Work request:
Word for word, reproduce every line of the data.

Input material:
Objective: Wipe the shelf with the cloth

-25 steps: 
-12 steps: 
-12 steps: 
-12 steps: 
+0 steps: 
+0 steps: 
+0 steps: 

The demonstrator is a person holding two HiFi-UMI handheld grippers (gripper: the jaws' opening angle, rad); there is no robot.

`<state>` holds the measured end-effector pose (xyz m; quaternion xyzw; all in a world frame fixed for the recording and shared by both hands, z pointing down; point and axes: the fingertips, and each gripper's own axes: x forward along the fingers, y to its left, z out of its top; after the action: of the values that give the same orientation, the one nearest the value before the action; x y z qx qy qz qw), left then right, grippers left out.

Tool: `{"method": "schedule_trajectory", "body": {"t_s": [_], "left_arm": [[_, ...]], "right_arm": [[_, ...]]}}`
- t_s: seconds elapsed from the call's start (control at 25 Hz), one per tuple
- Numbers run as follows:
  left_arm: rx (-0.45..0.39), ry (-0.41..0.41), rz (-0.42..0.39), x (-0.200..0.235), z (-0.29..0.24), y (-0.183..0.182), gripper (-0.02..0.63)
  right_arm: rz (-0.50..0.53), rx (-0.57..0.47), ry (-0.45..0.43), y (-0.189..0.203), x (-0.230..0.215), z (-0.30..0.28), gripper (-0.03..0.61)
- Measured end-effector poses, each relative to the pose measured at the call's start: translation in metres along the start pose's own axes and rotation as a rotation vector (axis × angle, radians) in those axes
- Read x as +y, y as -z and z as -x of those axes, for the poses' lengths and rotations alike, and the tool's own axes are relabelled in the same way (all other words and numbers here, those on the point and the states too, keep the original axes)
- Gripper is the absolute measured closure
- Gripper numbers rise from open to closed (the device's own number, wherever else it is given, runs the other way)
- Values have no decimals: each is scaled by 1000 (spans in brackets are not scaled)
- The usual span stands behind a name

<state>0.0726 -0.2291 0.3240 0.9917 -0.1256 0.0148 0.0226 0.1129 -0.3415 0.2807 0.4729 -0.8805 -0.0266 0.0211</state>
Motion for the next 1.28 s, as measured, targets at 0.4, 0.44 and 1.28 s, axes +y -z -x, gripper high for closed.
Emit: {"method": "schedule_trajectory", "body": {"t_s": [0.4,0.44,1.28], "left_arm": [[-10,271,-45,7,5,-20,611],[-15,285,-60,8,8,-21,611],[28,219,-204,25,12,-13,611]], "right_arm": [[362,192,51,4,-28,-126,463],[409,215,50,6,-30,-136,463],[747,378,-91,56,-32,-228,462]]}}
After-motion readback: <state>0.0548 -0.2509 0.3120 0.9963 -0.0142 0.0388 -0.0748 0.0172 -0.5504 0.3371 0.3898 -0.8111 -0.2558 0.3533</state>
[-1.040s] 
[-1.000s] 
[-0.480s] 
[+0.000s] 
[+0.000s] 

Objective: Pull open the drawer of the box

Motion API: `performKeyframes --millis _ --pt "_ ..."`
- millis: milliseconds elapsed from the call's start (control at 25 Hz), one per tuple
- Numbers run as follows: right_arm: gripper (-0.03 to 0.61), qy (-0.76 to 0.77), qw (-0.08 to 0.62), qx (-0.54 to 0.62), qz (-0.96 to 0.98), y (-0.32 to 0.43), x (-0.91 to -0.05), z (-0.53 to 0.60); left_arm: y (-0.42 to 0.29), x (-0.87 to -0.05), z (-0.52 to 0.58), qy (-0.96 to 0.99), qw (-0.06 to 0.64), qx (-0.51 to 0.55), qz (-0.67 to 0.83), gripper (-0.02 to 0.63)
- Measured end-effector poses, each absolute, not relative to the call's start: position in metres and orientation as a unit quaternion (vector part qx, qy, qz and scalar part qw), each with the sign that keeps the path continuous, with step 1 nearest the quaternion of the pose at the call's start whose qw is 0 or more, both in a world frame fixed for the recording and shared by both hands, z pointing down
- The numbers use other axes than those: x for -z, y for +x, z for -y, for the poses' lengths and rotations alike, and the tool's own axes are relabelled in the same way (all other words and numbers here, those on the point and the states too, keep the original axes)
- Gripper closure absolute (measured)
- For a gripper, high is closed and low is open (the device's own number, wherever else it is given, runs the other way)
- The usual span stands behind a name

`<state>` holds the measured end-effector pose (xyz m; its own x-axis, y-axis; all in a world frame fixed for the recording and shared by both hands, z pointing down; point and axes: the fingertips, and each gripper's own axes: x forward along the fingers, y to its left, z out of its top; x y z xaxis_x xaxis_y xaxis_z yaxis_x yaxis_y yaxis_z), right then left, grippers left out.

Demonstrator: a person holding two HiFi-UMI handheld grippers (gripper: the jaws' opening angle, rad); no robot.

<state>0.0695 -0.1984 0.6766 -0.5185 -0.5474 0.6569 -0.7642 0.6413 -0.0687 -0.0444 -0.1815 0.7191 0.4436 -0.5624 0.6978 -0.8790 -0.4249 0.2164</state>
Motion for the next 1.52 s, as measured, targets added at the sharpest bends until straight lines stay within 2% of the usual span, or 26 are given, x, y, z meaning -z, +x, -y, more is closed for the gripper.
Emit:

Response below:
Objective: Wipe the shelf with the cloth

-25 steps: 
-12 steps: 
-12 steps: 
-12 steps: 
+0 steps: 
+0 steps: 
+0 steps: 

The demonstrator is a person holding two HiFi-UMI handheld grippers (gripper: the jaws' opening angle, rad); there is no robot.

`<state>` holds the measured end-effector pose (xyz m; quaternion xyzw; all in a world frame fixed for the recording and shared by both hands, z pointing down; point and axes: the fingertips, and each gripper's own axes: x forward along the fingers, y to its left, z out of its top; after the action: of the values that give the same orientation, the one nearest the value before the action; x y z qx qy qz qw), left then right, grippers left out.

Tool: `{"method": "schedule_trajectory", "body": {"t_s": [_], "left_arm": [[_, ...]], "right_arm": [[_, ...]]}}`
- t_s: seconds elapsed from the call's start (control at 25 Hz), one per tuple
- Numbers run as follows:
  left_arm: rx (-0.45..0.39), ry (-0.41..0.41), rz (-0.42..0.39), x (-0.200..0.235), z (-0.29..0.24), y (-0.183..0.182), gripper (-0.02..0.63)
  right_arm: rz (-0.50..0.53), rx (-0.57..0.47), ry (-0.45..0.43), y (-0.189..0.203), x (-0.230..0.215), z (-0.30..0.28), gripper (-0.03..0.61)
- Measured end-effector poses, each relative to the pose measured at the call's start: translation in metres along the start pose's own axes and rotation as a rotation vector (axis × angle, radians) in those axes
- Read x as +y, y as -z and z as -x of those axes, for the poses' lengths and rotations alike, and the tool's own axes are relabelled in the same way (all other words and numbers here, those on the point and the states too, keep the original axes)
- Gripper is the absolute measured closure
- Gripper numbers rise from open to closed (the device's own number, wherever else it is given, runs the other way)
- Values have no decimals: each is scaled by 1000 (spans in brackets are not scaled)
- The usual span stands behind a name

<state>0.0726 -0.2291 0.3240 0.9917 -0.1256 0.0148 0.0226 0.1129 -0.3415 0.2807 0.4729 -0.8805 -0.0266 0.0211</state>
Motion for the next 1.28 s, as measured, targets at 0.4, 0.44 and 1.28 s, axes +y -z -x, gripper high for closed.
Emit: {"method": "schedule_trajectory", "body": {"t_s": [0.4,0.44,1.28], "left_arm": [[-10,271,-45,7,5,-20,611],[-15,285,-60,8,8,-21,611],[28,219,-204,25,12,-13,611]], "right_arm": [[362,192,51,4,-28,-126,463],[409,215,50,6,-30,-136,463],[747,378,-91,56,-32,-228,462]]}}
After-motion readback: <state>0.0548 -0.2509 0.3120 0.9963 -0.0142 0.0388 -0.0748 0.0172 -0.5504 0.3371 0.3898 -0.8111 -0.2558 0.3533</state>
[-1.040s] 
[-1.000s] 
[-0.480s] 
[+0.000s] 
[+0.000s] 

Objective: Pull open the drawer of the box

Motion API: `performKeyframes --millis _ --pt "_ ..."`
- millis: milliseconds elapsed from the call's start (control at 25 Hz), one per tuple
- Numbers run as follows: right_arm: gripper (-0.03 to 0.61), qy (-0.76 to 0.77), qw (-0.08 to 0.62), qx (-0.54 to 0.62), qz (-0.96 to 0.98), y (-0.32 to 0.43), x (-0.91 to -0.05), z (-0.53 to 0.60); left_arm: y (-0.42 to 0.29), x (-0.87 to -0.05), z (-0.52 to 0.58), qy (-0.96 to 0.99), qw (-0.06 to 0.64), qx (-0.51 to 0.55), qz (-0.67 to 0.83), gripper (-0.02 to 0.63)
- Measured end-effector poses, each absolute, not relative to the call's start: position in metres and orientation as a unit quaternion (vector part qx, qy, qz and scalar part qw), each with the sign that keeps the path continuous, with step 1 nearest the quaternion of the pose at the call's start whose qw is 0 or more, both in a world frame fixed for the recording and shared by both hands, z pointing down
- The numbers use other axes than those: x for -z, y for +x, z for -y, for the poses' lengths and rotations alike, and the tool's own axes are relabelled in the same way (all other words and numbers here, those on the point and the states too, keep the original axes)
- Gripper closure absolute (measured)
- For a gripper, high is closed and low is open (the device's own number, wherever else it is given, runs the other way)
- The usual span stands behind a name

`<state>` holds the measured end-effector pose (xyz m; its own x-axis, y-axis; all in a world frame fixed for the recording and shared by both hands, z pointing down; point and axes: the fingertips, and each gripper's own axes: x forward along the fingers, y to its left, z out of its top; x y z xaxis_x xaxis_y xaxis_z yaxis_x yaxis_y yaxis_z), right then left, grippers left out.

Demonstrator: a person holding two HiFi-UMI handheld grippers (gripper: the jaws' opening angle, rad); no robot.

<state>0.0695 -0.1984 0.6766 -0.5185 -0.5474 0.6569 -0.7642 0.6413 -0.0687 -0.0444 -0.1815 0.7191 0.4436 -0.5624 0.6978 -0.8790 -0.4249 0.2164</state>
Motion for the next 1.52 s, as measured, targets added at the sharpest bends until straight lines stay within 2% of the usual span, or 26 are given, x, y, z meaning -z, +x, -y, more is closed for the gripper.
Emit:

This answer has now been given in full.